History of the locality
Seymour is located 98 km north of Melbourne Australia, a part of the Murray-Darling Basin within the Goulburn Valley, north of the Great Dividing Range and is about 140 metres above sea level. It's average rainfall since records started in 1880 is 593.5mm, the trend is that it is becoming drier, the area has been in a drought for the last 8-10 years.
Prior to Euorpean settlement the region was occupied by the Natrakboolok, Ngooraialum and Thagungwurung tribes, some of whom continued to camp and hold corroborees on the townsite into the 1860's.
The first white men in the area were explorers Hume and Hovell in 1824. Major Mitchell's party passed through the area in 1836, with settlers not far behind. The overland mail route to Sydney originally followed Mitchell's path, crossing the Gouburn River at Michellstown, but later changed to the site of 'New Crossing Place' (later to become Seymour). A hotel, punt service and blacksmith began the original township in 1839. When the gold rush era took off in 1851 traffic increased on Sydney Road and so did the population. One of the states first primary schools was established in 1857 and is still in use today.

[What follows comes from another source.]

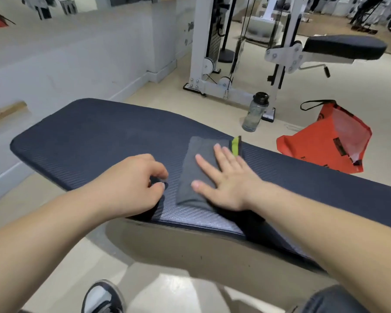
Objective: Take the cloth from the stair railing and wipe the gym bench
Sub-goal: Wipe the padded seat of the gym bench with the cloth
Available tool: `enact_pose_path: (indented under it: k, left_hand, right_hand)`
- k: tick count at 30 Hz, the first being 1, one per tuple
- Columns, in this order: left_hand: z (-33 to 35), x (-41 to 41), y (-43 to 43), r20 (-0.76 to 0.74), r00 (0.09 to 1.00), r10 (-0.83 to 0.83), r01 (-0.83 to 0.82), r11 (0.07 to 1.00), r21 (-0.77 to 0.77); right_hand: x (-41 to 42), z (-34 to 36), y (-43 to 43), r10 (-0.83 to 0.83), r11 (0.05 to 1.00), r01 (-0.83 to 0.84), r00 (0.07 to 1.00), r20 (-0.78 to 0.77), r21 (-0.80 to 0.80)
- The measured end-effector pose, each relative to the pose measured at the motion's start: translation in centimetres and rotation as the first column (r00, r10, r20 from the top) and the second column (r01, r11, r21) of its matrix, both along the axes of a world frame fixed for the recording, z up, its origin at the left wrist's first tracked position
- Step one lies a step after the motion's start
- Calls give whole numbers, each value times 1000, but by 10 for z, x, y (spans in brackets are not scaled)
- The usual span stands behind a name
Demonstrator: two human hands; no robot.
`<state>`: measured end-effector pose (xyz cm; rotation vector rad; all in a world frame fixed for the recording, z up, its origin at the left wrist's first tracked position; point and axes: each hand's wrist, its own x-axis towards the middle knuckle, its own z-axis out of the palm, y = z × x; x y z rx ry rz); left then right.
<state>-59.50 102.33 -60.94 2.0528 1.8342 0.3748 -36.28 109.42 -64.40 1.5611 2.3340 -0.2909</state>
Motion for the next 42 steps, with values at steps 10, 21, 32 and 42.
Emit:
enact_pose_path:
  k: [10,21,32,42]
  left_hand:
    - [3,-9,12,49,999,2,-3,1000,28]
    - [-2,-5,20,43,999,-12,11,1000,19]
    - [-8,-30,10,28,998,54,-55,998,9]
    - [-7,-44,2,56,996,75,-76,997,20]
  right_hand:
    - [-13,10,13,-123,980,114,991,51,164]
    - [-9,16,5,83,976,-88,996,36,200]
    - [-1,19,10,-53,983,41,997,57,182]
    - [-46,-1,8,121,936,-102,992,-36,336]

When the railway arrived in the 1872 the town became a major hub for the region, with the new town developing around the station site. An army training camp began in 1904 with the establishment of a troop of Light Horse which developed into a permanent camp during World War I. This became the cheif military area in the state that moved 10km west to Puckapunyal during WWII.

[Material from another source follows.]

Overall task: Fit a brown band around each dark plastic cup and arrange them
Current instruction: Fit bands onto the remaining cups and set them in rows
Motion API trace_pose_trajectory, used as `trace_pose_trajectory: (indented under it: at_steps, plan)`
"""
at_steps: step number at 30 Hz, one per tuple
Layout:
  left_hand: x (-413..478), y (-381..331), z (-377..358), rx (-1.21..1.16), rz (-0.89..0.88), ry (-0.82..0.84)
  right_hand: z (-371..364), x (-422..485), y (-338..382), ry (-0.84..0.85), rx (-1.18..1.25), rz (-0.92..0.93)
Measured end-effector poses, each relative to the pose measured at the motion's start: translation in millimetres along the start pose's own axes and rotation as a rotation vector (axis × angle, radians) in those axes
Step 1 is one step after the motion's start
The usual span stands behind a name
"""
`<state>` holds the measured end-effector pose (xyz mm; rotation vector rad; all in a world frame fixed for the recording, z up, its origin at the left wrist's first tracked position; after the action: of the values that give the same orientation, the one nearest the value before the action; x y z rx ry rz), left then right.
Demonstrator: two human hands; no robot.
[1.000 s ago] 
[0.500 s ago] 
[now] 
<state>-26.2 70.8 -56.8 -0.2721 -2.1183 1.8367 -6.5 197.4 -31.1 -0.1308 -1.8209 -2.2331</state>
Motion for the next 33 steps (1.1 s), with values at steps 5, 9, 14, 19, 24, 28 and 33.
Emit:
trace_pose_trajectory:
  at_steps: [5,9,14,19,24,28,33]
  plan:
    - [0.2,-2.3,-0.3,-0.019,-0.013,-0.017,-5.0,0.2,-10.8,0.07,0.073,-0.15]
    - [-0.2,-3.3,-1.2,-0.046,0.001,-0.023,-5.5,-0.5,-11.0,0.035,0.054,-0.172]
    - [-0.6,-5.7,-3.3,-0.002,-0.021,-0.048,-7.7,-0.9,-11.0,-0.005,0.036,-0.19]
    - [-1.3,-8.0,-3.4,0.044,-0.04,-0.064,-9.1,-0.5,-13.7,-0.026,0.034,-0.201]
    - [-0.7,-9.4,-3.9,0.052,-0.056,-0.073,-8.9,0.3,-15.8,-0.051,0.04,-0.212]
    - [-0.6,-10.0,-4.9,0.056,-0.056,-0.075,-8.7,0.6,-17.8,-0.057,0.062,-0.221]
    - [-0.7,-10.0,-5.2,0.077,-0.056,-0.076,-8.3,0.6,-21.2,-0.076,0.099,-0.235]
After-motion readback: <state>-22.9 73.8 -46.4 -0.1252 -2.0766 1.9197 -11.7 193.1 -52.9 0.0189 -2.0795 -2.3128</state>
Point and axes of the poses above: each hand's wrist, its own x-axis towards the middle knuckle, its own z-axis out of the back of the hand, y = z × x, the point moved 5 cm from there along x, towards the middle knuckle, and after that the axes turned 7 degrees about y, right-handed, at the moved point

The downsizing of the railway and the moving of army divisions to the north of Australia in the 80's and 90's created a void in the town that was filled with a large influx of poor, marginalised people with little support. In 1999 the town was identified as the 10th most disadvantaged small town in NSW and Victoria.
From this spang an action group called The Seymour We Want, which was formed by concerned residents who came together to create a whole community approach in initiating a vision for the town. Since then community action has helped imporved the situation substantially. Planning is currently underway about the development of a Community Garden near the hospital.
The locality now has a population of about 7,000. It is a reasonably well serviced town, with a strong sport focus and many community organisations. There are some beautiful parks along the river and some large bushland reserves that were once military bases.